[About this task]: Tally the lines in the data below where the word "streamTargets" appears, and give the tally alone.
-- The data follows --
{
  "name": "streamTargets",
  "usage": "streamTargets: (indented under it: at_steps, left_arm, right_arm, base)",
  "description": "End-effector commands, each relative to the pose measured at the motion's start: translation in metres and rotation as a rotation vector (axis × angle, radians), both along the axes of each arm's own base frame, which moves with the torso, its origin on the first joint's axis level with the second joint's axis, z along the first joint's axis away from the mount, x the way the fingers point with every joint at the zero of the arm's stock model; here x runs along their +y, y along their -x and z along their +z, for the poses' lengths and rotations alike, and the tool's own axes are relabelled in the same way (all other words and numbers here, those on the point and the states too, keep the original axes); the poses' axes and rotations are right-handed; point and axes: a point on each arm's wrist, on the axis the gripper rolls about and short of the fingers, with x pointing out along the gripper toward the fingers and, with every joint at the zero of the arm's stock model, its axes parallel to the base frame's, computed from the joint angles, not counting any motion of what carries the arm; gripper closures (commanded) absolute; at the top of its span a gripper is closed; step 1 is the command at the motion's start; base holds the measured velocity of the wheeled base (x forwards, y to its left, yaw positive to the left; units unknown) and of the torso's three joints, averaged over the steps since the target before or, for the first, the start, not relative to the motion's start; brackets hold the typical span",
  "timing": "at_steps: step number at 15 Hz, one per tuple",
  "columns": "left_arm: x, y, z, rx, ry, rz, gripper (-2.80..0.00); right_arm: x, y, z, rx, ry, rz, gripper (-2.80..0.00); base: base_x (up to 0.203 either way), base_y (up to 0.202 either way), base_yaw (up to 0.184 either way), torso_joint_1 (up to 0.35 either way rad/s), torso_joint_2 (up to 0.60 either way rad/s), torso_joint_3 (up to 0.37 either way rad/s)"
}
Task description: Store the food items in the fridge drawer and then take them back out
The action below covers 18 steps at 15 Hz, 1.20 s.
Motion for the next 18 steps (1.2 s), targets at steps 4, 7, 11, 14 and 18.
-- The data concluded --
[Expected answer]: 2